Some also try to protect their patents by taking makers of generic drugs to court, which can delay the release of cheaper copies by months. "The dates are a movable feast because there is always patent litigation, so the dates (of patent expiration) may move a little bit," Kleinrock said.

Meanwhile, makers of generic drugs eagerly await the opportunity to make cheaper copies, a business worth tens of billions of dollars around the world. The generic drug business has become a fast-growing industry, particularly in emerging economies such as India and China where consumers don't have as much money to spend on medical care and generics are a way to provide more affordable treatments.
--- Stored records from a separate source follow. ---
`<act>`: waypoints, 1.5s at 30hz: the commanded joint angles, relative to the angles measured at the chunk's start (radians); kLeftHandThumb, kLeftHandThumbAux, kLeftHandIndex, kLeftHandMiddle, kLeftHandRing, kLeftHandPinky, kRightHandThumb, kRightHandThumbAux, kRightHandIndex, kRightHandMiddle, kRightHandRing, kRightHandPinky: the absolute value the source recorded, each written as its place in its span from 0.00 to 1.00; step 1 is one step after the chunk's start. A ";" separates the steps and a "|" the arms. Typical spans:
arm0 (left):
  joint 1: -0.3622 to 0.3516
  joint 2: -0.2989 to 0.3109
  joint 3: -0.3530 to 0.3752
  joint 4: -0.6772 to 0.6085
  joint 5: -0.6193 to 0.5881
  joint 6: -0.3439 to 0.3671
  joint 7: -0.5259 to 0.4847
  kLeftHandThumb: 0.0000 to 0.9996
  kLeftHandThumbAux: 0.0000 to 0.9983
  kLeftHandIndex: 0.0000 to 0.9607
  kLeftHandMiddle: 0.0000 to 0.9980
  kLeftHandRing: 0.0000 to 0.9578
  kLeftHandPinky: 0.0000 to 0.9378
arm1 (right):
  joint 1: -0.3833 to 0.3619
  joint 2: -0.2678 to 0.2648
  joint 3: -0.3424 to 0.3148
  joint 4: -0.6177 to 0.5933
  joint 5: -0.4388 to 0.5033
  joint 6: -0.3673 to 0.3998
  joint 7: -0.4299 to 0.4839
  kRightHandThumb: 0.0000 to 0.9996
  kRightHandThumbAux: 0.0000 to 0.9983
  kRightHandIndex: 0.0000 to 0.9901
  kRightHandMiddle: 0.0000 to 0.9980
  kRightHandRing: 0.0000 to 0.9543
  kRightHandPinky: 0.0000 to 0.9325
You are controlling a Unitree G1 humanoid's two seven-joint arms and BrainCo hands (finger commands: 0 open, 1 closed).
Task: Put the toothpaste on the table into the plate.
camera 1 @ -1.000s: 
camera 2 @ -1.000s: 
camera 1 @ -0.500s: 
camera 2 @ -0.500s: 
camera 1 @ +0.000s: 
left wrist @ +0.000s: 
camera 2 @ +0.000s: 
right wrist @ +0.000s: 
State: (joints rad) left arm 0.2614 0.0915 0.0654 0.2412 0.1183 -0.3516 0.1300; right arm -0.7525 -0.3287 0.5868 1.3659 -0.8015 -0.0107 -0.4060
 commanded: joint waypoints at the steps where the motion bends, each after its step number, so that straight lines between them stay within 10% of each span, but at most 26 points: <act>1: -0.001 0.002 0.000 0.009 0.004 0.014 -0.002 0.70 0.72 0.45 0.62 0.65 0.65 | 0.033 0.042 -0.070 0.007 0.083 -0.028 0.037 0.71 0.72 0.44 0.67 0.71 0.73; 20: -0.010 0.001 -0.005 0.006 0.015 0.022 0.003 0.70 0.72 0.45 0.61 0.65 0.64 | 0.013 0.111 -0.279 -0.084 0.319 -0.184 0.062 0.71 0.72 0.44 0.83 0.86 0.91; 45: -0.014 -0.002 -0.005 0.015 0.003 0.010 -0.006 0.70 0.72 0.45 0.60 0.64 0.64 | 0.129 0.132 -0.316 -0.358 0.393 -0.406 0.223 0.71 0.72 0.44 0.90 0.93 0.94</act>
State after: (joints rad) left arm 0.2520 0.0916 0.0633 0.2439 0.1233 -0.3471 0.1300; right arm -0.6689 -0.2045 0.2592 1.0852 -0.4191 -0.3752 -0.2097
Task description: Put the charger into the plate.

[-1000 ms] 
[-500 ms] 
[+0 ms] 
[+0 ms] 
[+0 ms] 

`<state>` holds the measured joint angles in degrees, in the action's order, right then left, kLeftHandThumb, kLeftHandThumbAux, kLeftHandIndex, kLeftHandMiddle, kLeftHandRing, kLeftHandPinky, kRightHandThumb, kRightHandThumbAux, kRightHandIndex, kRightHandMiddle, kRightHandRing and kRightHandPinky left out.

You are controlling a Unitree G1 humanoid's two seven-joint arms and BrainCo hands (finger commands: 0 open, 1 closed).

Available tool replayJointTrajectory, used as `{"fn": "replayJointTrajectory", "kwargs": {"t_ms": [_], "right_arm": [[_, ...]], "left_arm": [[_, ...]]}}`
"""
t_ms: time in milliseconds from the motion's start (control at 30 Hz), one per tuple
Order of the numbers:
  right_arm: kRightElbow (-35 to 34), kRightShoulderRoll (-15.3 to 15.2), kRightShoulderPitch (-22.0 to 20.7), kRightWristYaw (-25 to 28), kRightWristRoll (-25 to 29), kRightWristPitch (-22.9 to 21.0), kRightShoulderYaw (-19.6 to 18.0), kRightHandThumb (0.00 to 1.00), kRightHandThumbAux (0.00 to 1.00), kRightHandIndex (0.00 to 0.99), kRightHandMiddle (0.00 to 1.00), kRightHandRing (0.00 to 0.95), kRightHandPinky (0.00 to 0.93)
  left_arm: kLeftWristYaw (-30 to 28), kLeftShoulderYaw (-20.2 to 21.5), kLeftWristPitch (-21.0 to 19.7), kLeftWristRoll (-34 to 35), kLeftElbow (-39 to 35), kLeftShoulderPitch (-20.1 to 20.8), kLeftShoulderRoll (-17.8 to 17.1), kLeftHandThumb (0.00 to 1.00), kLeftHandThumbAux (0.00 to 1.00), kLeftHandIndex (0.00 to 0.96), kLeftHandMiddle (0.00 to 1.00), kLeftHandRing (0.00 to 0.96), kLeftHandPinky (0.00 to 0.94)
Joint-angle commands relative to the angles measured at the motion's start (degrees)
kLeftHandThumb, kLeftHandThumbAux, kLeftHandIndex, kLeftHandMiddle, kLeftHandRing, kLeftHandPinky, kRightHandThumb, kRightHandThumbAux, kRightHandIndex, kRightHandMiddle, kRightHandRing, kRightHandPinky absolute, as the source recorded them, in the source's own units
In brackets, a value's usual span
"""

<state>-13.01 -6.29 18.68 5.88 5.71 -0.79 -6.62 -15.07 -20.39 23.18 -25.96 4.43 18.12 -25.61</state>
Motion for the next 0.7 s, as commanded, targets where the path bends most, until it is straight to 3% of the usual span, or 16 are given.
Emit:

Drugmakers have seen their sales take a hit after their generic versions are launched, often forcing them to cut thousands of jobs. To find other ways to make a profit, many companies have turned their attention to biotechnology drugs, specialized treatments derived from animal or human cells. Such therapies are booming as the medical industry sees biotech drugs to be more effective than older treatments, but they come with a higher price tag.

While biotech drugs are complex to develop and manufacture, making them very expensive for consumers, they can pay off for drug companies.

Take Abbott Laboratories, which bought Knoll Pharmaceuticals in 2001 for $6.9 billion largely to get a single drug.

In that deal, the North Chicago-based drug giant obtained Humira, a drug derived from human cells used to treat a variety of autoimmune diseases such as rheumatoid arthritis and Crohn's disease. Today, Humira is on pace to generate more than $7 billion in annual worldwide sales for Abbott.

Analysts see future drug development moving toward biotechnology as scientists look for ways to treat diseases and conditions that include cancer, multiple sclerosis and Alzheimer's disease.

"A lot of people think drug development is cyclical," Bannister said. "There are a lot of innovative medicines on the horizon. Hopefully, there will be new products."